With the pictures left out, write every entry down exactly.

[[ Records to process open ]]

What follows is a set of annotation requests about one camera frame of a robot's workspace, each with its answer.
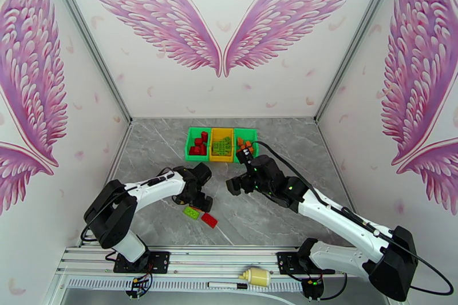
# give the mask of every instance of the white wall
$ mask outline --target white wall
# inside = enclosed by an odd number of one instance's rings
[[[377,30],[365,37],[320,125],[359,213],[390,227],[401,225],[409,229],[418,254],[458,286],[458,217],[437,204],[434,197],[428,200],[420,175],[412,171],[396,173],[399,165],[392,166],[391,162],[397,154],[397,144],[382,133],[381,101],[386,97],[382,96],[381,89],[392,15],[393,0],[384,0],[372,24],[372,29]],[[452,38],[456,36],[456,28],[449,30]],[[458,136],[457,105],[458,84],[454,84],[423,146]],[[413,284],[438,291],[447,289],[444,282],[424,266],[417,269]],[[458,303],[458,296],[433,297],[411,291],[409,300],[413,305],[451,305]]]
[[[58,167],[51,166],[54,175],[32,176],[24,201],[19,199],[0,215],[0,303],[8,305],[41,303],[64,248],[77,241],[82,215],[100,191],[127,127],[62,0],[52,2],[68,124],[66,136],[53,144],[58,162]],[[2,44],[0,54],[4,60]],[[1,74],[6,74],[4,66]],[[27,148],[1,98],[0,141]]]
[[[224,51],[253,0],[192,2]],[[134,117],[313,116],[368,2],[347,0],[277,58],[217,78],[210,67],[191,71],[161,57],[99,0],[77,0]]]

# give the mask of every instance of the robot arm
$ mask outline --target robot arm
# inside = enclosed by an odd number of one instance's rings
[[[150,258],[148,248],[131,230],[133,215],[158,200],[171,196],[177,204],[191,204],[204,212],[212,207],[212,198],[201,192],[211,178],[203,163],[194,169],[177,167],[157,177],[138,183],[106,184],[84,214],[102,248],[113,248],[132,272],[143,272]]]
[[[368,279],[386,296],[404,301],[417,259],[412,234],[403,227],[391,230],[356,215],[313,188],[306,180],[286,177],[267,155],[253,158],[247,150],[236,153],[247,172],[226,181],[233,195],[258,191],[282,207],[316,220],[342,236],[354,247],[328,245],[307,239],[298,251],[305,273],[333,269]]]

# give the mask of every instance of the yellow tray
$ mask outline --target yellow tray
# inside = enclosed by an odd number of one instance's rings
[[[229,137],[231,139],[230,155],[220,156],[213,155],[213,142],[222,141],[224,138]],[[219,163],[233,163],[234,162],[234,129],[230,128],[212,128],[210,135],[210,161]]]

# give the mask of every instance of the pink angel wing
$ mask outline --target pink angel wing
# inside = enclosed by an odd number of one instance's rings
[[[458,138],[452,138],[426,146],[416,152],[397,173],[412,170],[426,183],[426,193],[434,195],[438,204],[458,212]]]
[[[60,41],[50,0],[5,0],[0,12],[0,93],[25,143],[58,166],[53,143],[65,135]]]
[[[235,66],[254,69],[312,32],[345,0],[255,0],[227,45],[224,75]]]
[[[451,0],[395,0],[385,59],[384,133],[398,143],[392,164],[426,141],[457,77],[458,19]]]
[[[49,175],[53,171],[28,150],[6,142],[0,142],[0,215],[3,209],[16,204],[18,197],[24,201],[25,187],[30,176],[38,172]]]
[[[196,69],[210,66],[221,75],[218,44],[191,0],[99,0],[136,35]]]

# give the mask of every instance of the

[[ Records to process closed ]]

Completed task:
What follows is a set of annotation requests about one camera frame of a robot's workspace, each with its answer.
# give the mask of every instance of the white wall
$ mask outline --target white wall
# inside = enclosed by an odd number of one instance's rings
[[[377,30],[365,37],[320,125],[359,213],[390,227],[401,225],[409,229],[418,254],[458,286],[458,217],[437,204],[434,197],[428,200],[420,175],[412,171],[396,173],[399,165],[392,166],[391,162],[397,154],[397,144],[382,133],[381,101],[386,97],[382,96],[381,89],[392,15],[393,0],[384,0],[372,24],[372,29]],[[452,38],[456,36],[456,28],[449,30]],[[458,136],[457,105],[458,84],[454,84],[423,146]],[[413,284],[438,291],[447,289],[444,282],[424,266],[417,269]],[[458,303],[458,296],[433,297],[411,291],[409,300],[413,305],[451,305]]]
[[[58,167],[51,166],[54,175],[32,176],[24,201],[19,199],[0,215],[0,303],[8,305],[41,303],[64,248],[77,241],[82,215],[100,191],[127,127],[62,0],[52,2],[68,124],[66,136],[53,144],[58,162]],[[2,44],[0,54],[4,60]],[[1,74],[6,74],[4,66]],[[27,148],[1,98],[0,141]]]
[[[224,51],[253,0],[192,2]],[[134,117],[313,116],[368,2],[347,0],[277,58],[217,78],[210,67],[191,71],[161,57],[99,0],[77,0]]]

# give the mask of every instance of the robot arm
$ mask outline --target robot arm
# inside = enclosed by an odd number of one instance's rings
[[[150,258],[148,248],[131,230],[133,215],[158,200],[171,196],[177,204],[191,204],[204,212],[212,207],[212,198],[201,192],[211,178],[203,163],[194,169],[177,167],[157,177],[138,183],[106,184],[84,214],[102,248],[113,248],[132,272],[143,272]]]
[[[368,279],[386,296],[404,301],[417,259],[412,234],[403,227],[391,230],[356,215],[313,188],[306,180],[286,177],[267,155],[253,158],[247,150],[236,153],[247,172],[226,181],[233,195],[258,191],[282,207],[316,220],[342,236],[354,247],[328,245],[307,239],[298,251],[305,273],[333,269]]]

# give the mask of every instance of the yellow tray
$ mask outline --target yellow tray
# inside = enclosed by an odd number of one instance's rings
[[[229,137],[231,139],[230,155],[220,156],[213,155],[213,142],[222,141],[224,138]],[[219,163],[233,163],[234,162],[234,129],[230,128],[212,128],[210,135],[210,161]]]

# give the mask of every instance of the pink angel wing
$ mask outline --target pink angel wing
# inside = enclosed by an odd number of one instance's rings
[[[458,138],[452,138],[426,146],[416,152],[397,173],[412,170],[426,183],[426,193],[434,195],[438,204],[458,212]]]
[[[60,41],[50,0],[5,0],[0,12],[0,93],[25,143],[58,166],[53,143],[65,135]]]
[[[235,66],[254,69],[312,32],[345,0],[255,0],[227,45],[224,75]]]
[[[451,0],[395,0],[385,59],[384,133],[398,143],[392,164],[426,141],[457,77],[458,19]]]
[[[49,175],[53,171],[28,150],[6,142],[0,142],[0,215],[3,209],[16,204],[18,197],[24,201],[25,187],[30,176],[38,172]]]
[[[196,69],[210,66],[221,75],[218,44],[191,0],[99,0],[136,35]]]

# give the mask of every instance of the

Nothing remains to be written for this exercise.